## [What you need to do]
Please write out only the lines from the one containing "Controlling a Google" through the last line of the listing. Do not include pictures.

## [Source material]
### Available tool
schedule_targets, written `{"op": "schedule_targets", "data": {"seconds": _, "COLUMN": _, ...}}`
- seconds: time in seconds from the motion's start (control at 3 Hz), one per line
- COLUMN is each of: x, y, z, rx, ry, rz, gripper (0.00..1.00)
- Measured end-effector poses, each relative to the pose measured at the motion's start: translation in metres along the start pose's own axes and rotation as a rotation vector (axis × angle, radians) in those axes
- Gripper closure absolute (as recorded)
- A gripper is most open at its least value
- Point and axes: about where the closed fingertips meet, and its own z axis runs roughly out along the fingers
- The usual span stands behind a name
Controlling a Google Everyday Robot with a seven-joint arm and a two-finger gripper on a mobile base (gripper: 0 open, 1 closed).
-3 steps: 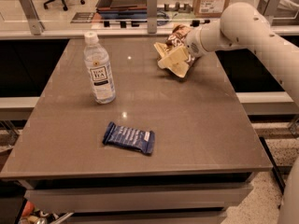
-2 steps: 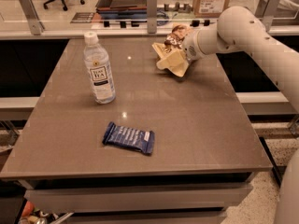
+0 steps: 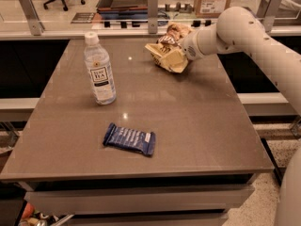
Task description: Pick brown chip bag
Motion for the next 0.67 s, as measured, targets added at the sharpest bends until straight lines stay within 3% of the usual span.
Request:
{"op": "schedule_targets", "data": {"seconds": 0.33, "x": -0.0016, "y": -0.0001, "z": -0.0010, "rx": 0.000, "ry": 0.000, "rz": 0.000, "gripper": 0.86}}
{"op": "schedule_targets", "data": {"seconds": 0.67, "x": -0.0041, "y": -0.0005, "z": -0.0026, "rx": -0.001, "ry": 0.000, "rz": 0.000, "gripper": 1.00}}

## [Response below]
Controlling a Google Everyday Robot with a seven-joint arm and a two-finger gripper on a mobile base (gripper: 0 open, 1 closed).
-3 steps: 
-2 steps: 
+0 steps: 
Task description: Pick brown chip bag
Motion for the next 0.67 s, as measured, targets added at the sharpest bends until straight lines stay within 3% of the usual span.
Request:
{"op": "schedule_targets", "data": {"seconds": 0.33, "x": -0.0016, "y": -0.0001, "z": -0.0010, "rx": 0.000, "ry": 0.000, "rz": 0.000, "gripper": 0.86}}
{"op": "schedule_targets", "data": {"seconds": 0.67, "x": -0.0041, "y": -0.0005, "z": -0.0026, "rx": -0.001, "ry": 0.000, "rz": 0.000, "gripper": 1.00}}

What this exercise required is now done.